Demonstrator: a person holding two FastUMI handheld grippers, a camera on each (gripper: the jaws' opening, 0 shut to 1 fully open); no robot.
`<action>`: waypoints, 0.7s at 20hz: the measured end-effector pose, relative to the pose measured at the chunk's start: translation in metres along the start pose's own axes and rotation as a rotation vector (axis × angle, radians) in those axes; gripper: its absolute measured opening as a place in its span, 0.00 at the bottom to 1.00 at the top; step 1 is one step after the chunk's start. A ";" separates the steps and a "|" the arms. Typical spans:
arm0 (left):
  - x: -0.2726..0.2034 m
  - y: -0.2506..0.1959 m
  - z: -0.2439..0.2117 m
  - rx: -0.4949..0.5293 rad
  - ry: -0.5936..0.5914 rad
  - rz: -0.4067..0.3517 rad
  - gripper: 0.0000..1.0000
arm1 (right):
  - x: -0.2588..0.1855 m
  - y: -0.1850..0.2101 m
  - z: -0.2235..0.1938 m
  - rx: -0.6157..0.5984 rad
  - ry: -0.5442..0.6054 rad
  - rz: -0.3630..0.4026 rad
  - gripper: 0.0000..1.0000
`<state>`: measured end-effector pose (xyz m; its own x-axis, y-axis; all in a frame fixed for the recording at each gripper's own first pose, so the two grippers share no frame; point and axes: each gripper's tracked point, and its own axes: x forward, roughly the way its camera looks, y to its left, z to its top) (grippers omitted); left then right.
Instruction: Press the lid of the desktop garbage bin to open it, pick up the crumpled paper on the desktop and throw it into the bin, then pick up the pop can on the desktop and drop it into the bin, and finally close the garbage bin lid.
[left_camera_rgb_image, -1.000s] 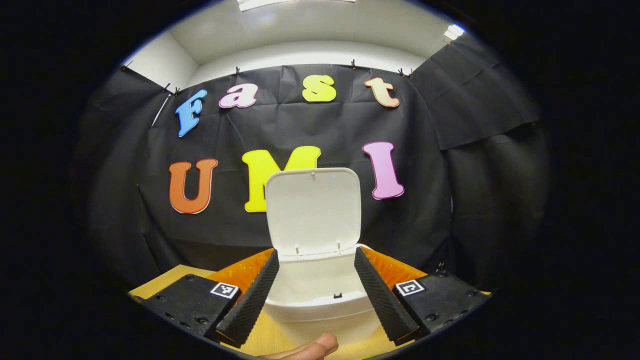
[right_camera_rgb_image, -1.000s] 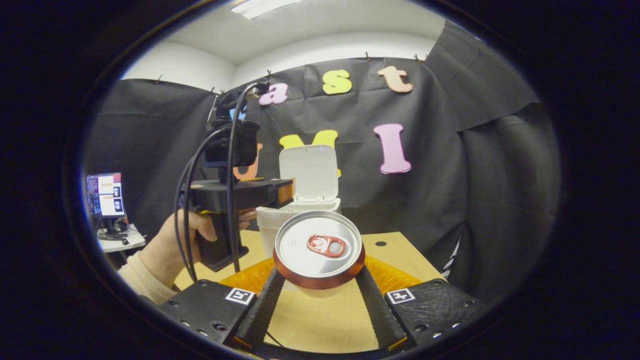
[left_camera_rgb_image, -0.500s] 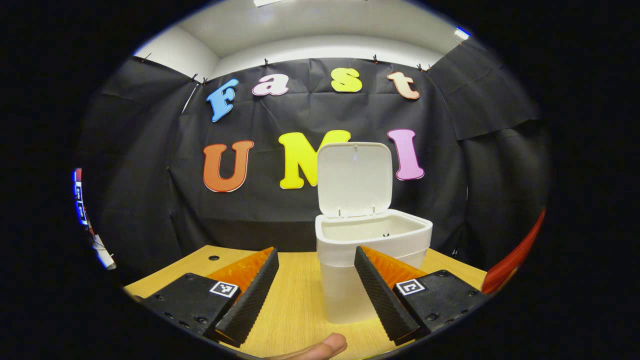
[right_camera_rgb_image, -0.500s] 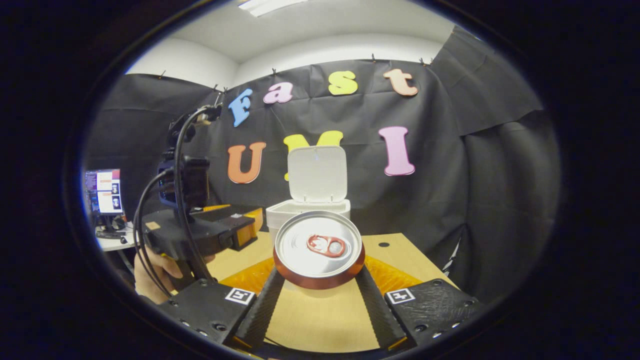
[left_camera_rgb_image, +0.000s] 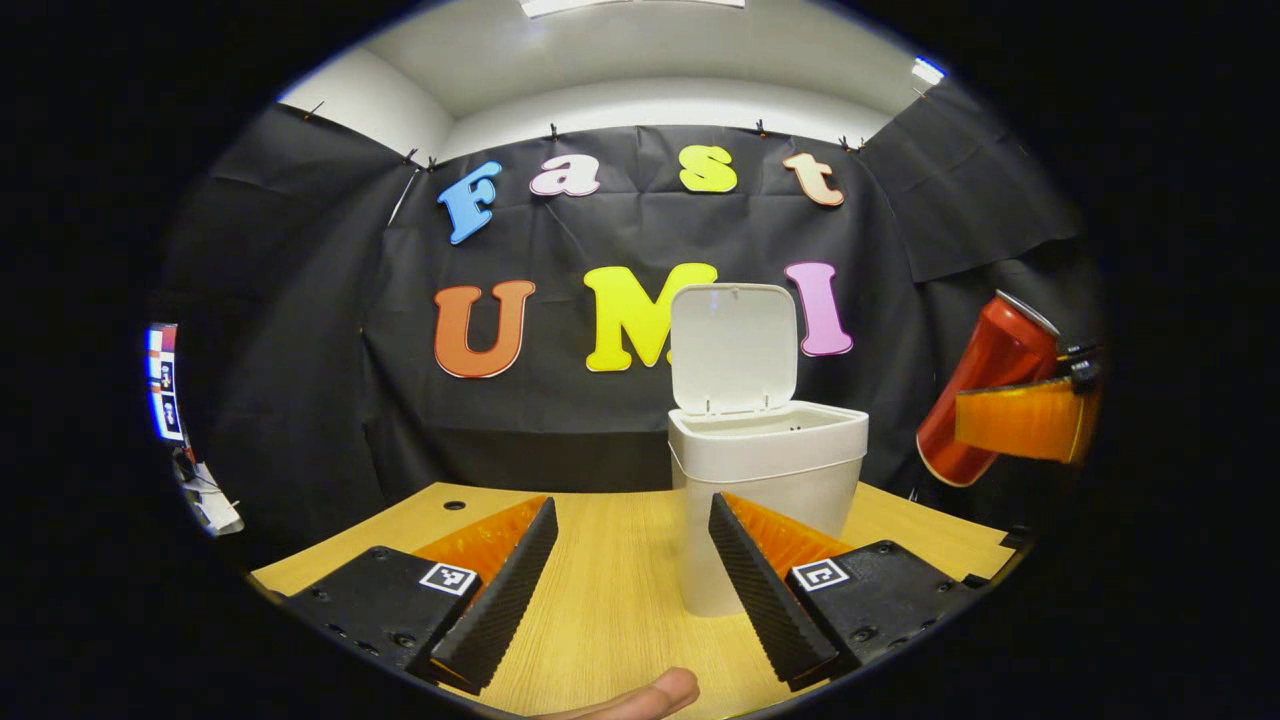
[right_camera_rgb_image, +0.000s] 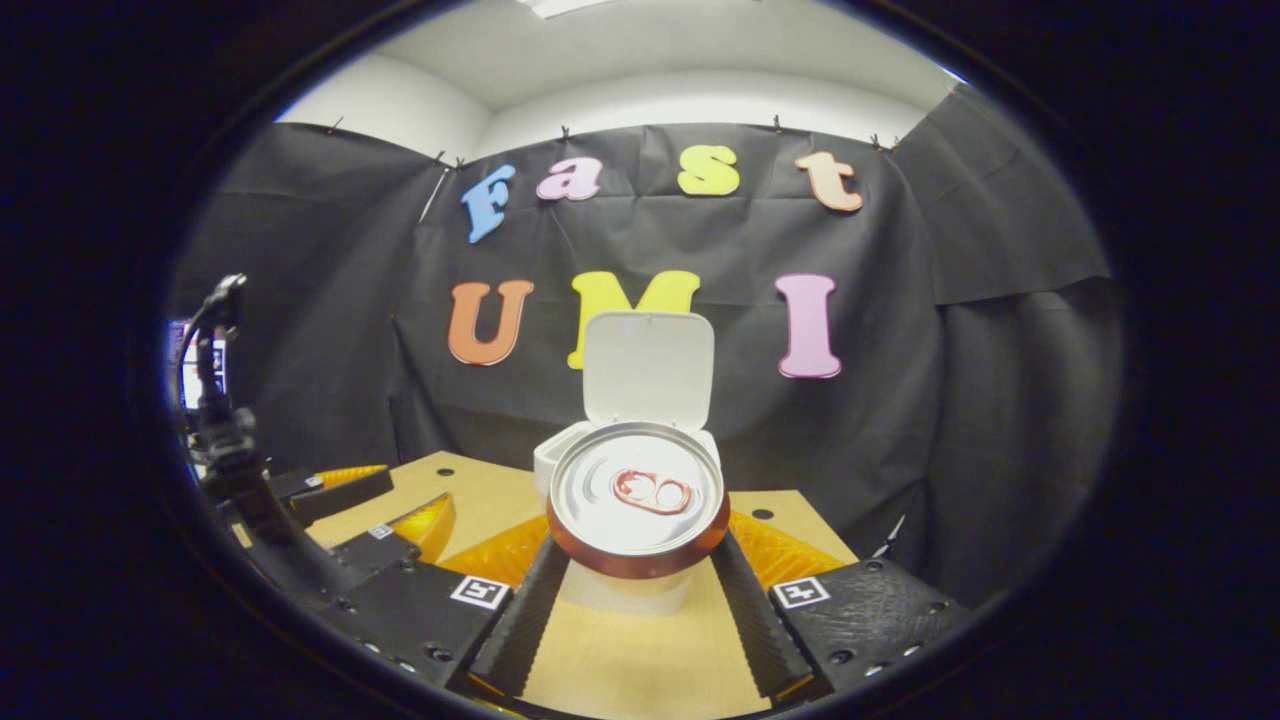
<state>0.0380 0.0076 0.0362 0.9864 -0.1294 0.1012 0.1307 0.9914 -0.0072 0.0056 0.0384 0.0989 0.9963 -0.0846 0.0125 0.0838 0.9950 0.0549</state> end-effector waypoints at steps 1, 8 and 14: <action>-0.002 0.003 -0.001 0.004 -0.001 0.001 0.98 | 0.010 -0.001 0.009 -0.003 0.001 -0.013 0.80; -0.003 0.010 -0.028 -0.035 0.055 -0.023 0.98 | 0.057 0.017 0.063 -0.013 -0.018 -0.025 0.80; 0.002 0.003 -0.043 -0.026 0.104 -0.037 0.99 | 0.122 0.010 0.084 0.033 0.028 -0.048 0.80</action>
<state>0.0450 0.0092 -0.0067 0.9857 -0.1682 -0.0020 0.1681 0.9853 -0.0316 0.1267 0.0341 0.1845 0.9913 -0.1302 -0.0189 0.1314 0.9874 0.0880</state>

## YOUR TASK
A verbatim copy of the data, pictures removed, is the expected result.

## RESULT OF THIS EXERCISE
Demonstrator: a person holding two FastUMI handheld grippers, a camera on each (gripper: the jaws' opening, 0 shut to 1 fully open); no robot.
`<action>`: waypoints, 0.7s at 20hz: the measured end-effector pose, relative to the pose measured at the chunk's start: translation in metres along the start pose's own axes and rotation as a rotation vector (axis × angle, radians) in those axes; gripper: its absolute measured opening as a place in its span, 0.00 at the bottom to 1.00 at the top; step 1 is one step after the chunk's start. A ";" separates the steps and a "|" the arms. Typical spans:
arm0 (left):
  - x: -0.2726..0.2034 m
  - y: -0.2506..0.1959 m
  - z: -0.2439..0.2117 m
  - rx: -0.4949..0.5293 rad
  - ry: -0.5936..0.5914 rad
  - rz: -0.4067..0.3517 rad
  - gripper: 0.0000..1.0000
arm1 (right):
  - x: -0.2588..0.1855 m
  - y: -0.1850..0.2101 m
  - z: -0.2235..0.1938 m
  - rx: -0.6157..0.5984 rad
  - ry: -0.5442..0.6054 rad
  - rz: -0.3630..0.4026 rad
  - gripper: 0.0000..1.0000
`<state>`: measured end-effector pose (xyz m; its own x-axis, y-axis; all in a frame fixed for the recording at each gripper's own first pose, so the two grippers share no frame; point and axes: each gripper's tracked point, and its own axes: x forward, roughly the way its camera looks, y to its left, z to its top) (grippers omitted); left then right.
Instruction: Press the lid of the desktop garbage bin to open it, pick up the crumpled paper on the desktop and throw it into the bin, then pick up the pop can on the desktop and drop it into the bin, and finally close the garbage bin lid.
[left_camera_rgb_image, -1.000s] 
[right_camera_rgb_image, -1.000s] 
[left_camera_rgb_image, -0.500s] 
[right_camera_rgb_image, -0.500s] 
[left_camera_rgb_image, +0.000s] 
[right_camera_rgb_image, +0.000s] 
<state>0.0380 0.0076 0.0362 0.9864 -0.1294 0.1012 0.1307 0.9914 -0.0072 0.0056 0.0384 0.0989 0.9963 -0.0846 0.0125 0.0838 0.9950 0.0549</state> end-effector waypoints at steps 1, 8 and 14: <action>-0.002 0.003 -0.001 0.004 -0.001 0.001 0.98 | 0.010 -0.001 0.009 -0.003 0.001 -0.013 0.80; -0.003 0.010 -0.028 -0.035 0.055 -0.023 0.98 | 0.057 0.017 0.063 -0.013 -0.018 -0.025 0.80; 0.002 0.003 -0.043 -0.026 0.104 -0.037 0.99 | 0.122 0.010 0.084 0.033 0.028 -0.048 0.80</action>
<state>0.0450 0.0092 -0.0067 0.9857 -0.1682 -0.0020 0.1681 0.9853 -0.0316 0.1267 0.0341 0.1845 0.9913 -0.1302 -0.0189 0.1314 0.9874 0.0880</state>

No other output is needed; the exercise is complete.